BRIEF => Please print every line of the listing, unchanged.
_____
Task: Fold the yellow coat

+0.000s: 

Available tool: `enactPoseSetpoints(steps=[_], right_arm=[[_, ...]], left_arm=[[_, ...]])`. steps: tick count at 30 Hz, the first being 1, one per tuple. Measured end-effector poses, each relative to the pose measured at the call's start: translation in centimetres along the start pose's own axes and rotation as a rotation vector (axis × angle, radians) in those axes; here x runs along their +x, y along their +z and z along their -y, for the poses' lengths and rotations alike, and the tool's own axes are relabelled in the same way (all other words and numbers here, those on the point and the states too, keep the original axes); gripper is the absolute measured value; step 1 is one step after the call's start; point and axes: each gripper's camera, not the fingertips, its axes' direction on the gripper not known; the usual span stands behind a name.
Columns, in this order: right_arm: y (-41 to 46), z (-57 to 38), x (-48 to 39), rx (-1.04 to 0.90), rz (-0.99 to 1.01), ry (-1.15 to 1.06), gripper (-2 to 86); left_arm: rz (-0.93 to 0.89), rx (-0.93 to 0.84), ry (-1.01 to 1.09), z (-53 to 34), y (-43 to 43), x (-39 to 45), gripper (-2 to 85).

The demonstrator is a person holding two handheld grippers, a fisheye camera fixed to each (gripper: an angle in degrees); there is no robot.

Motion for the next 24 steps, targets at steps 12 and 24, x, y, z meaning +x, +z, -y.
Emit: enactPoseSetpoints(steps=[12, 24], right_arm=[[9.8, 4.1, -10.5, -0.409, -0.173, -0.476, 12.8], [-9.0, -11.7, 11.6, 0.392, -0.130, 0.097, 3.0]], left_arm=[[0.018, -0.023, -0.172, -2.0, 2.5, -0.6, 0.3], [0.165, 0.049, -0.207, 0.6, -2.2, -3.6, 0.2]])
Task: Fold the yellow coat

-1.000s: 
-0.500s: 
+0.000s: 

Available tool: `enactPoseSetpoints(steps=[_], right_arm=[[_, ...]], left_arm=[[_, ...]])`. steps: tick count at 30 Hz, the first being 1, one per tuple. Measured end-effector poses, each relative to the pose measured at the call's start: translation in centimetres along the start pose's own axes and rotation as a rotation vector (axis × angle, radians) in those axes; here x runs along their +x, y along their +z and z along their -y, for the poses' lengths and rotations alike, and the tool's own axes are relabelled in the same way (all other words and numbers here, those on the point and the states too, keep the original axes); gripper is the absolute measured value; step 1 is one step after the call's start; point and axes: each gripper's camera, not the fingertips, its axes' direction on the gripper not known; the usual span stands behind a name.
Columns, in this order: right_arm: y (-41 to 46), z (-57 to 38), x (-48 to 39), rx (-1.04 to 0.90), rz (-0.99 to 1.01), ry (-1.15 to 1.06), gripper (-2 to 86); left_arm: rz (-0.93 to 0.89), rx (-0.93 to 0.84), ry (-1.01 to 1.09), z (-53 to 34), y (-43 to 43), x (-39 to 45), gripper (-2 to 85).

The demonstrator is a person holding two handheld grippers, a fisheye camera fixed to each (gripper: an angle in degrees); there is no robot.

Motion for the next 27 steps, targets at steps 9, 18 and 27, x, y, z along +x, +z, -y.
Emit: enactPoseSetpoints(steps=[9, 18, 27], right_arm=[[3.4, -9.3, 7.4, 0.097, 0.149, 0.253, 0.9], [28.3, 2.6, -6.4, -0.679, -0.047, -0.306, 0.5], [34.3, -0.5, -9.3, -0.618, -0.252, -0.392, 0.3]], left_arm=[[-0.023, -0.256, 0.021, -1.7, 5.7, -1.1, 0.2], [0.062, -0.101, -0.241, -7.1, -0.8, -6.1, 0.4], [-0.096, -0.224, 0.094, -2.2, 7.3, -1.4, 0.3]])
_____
SOLUTION FOR THIS PROBLEM =>
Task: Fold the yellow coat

+0.000s: 

Available tool: `enactPoseSetpoints(steps=[_], right_arm=[[_, ...]], left_arm=[[_, ...]])`. steps: tick count at 30 Hz, the first being 1, one per tuple. Measured end-effector poses, each relative to the pose measured at the call's start: translation in centimetres along the start pose's own axes and rotation as a rotation vector (axis × angle, radians) in those axes; here x runs along their +x, y along their +z and z along their -y, for the poses' lengths and rotations alike, and the tool's own axes are relabelled in the same way (all other words and numbers here, those on the point and the states too, keep the original axes); gripper is the absolute measured value; step 1 is one step after the call's start; point and axes: each gripper's camera, not the fingertips, its axes' direction on the gripper not known; the usual span stands behind a name.
Columns, in this order: right_arm: y (-41 to 46), z (-57 to 38), x (-48 to 39), rx (-1.04 to 0.90), rz (-0.99 to 1.01), ry (-1.15 to 1.06), gripper (-2 to 86); left_arm: rz (-0.93 to 0.89), rx (-0.93 to 0.84), ry (-1.01 to 1.09), z (-53 to 34), y (-43 to 43), x (-39 to 45), gripper (-2 to 85).

The demonstrator is a person holding two handheld grippers, a fisheye camera fixed to each (gripper: an angle in degrees); there is no robot.

Motion for the next 24 steps, targets at steps 12 and 24, x, y, z meaning +x, +z, -y.
Emit: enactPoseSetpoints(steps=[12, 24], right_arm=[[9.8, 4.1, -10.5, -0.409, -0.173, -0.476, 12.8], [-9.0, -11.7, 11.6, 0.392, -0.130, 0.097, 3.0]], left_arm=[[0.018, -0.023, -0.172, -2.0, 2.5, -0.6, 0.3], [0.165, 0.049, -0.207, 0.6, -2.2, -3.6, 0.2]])
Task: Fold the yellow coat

-1.000s: 
-0.500s: 
+0.000s: 

Available tool: `enactPoseSetpoints(steps=[_], right_arm=[[_, ...]], left_arm=[[_, ...]])`. steps: tick count at 30 Hz, the first being 1, one per tuple. Measured end-effector poses, each relative to the pose measured at the call's start: translation in centimetres along the start pose's own axes and rotation as a rotation vector (axis × angle, radians) in those axes; here x runs along their +x, y along their +z and z along their -y, for the poses' lengths and rotations alike, and the tool's own axes are relabelled in the same way (all other words and numbers here, those on the point and the states too, keep the original axes); gripper is the absolute measured value; step 1 is one step after the call's start; point and axes: each gripper's camera, not the fingertips, its axes' direction on the gripper not known; the usual span stands behind a name.
Columns, in this order: right_arm: y (-41 to 46), z (-57 to 38), x (-48 to 39), rx (-1.04 to 0.90), rz (-0.99 to 1.01), ry (-1.15 to 1.06), gripper (-2 to 86); left_arm: rz (-0.93 to 0.89), rx (-0.93 to 0.84), ry (-1.01 to 1.09), z (-53 to 34), y (-43 to 43), x (-39 to 45), gripper (-2 to 85).

The demonstrator is a person holding two handheld grippers, a fisheye camera fixed to each (gripper: an angle in degrees); there is no robot.

Motion for the next 27 steps, targets at steps 9, 18 and 27, x, y, z along +x, +z, -y.
Emit: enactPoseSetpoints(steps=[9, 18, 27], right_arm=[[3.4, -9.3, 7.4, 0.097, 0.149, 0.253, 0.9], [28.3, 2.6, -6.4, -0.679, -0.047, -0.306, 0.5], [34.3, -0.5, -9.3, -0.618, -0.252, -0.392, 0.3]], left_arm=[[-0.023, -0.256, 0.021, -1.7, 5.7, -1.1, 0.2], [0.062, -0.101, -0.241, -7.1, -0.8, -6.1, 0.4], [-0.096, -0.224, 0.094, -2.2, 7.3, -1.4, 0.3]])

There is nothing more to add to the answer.